• **Assignment**
Retype the complete listing exactly as it appears.

:::

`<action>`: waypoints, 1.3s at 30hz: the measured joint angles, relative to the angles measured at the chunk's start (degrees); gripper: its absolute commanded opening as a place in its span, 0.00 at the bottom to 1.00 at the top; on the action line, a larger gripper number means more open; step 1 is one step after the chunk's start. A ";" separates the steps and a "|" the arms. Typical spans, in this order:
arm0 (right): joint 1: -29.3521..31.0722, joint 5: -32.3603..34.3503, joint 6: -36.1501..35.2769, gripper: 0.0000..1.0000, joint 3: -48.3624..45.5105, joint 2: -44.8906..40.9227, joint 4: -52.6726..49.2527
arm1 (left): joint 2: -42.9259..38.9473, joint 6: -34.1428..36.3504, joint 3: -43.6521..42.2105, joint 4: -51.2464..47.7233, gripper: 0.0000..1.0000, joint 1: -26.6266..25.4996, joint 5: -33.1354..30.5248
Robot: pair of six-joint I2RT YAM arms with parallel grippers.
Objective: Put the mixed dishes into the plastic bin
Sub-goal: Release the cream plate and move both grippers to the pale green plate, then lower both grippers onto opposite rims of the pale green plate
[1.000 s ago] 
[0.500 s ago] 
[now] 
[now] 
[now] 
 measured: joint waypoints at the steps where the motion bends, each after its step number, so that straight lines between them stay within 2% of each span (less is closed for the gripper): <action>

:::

• **Answer section**
`<action>`: waypoints, 1.3s at 30hz: the measured joint angles, relative to the angles measured at the chunk's start (degrees); gripper: its absolute commanded opening as a place in its span, 0.00 at the bottom to 1.00 at the top; on the action line, a larger gripper number means more open; step 1 is one step after the chunk's start. A ";" separates the steps and a "|" the arms. Typical spans, in this order:
arm0 (right): joint 1: -29.3521..31.0722, joint 5: -32.3603..34.3503, joint 6: -36.1501..35.2769, gripper: 0.0000..1.0000, joint 3: -48.3624..45.5105, joint 2: -44.8906..40.9227, joint 4: -52.6726..49.2527
arm1 (left): joint 2: -42.9259..38.9473, joint 6: -34.1428..36.3504, joint 3: -43.6521..42.2105, joint 4: -51.2464..47.7233, gripper: 0.0000..1.0000, joint 1: -26.6266..25.4996, joint 5: -33.1354..30.5248
Robot: pair of six-joint I2RT YAM arms with parallel grippers.
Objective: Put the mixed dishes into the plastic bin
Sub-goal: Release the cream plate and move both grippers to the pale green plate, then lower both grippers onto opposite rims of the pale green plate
[1.000 s ago] 
[0.500 s ago] 
[now] 
[now] 
[now] 
 measured: joint waypoints at the steps where the motion bends, each after its step number, so that straight lines between them stay within 2% of each span (less is closed for the gripper): <action>

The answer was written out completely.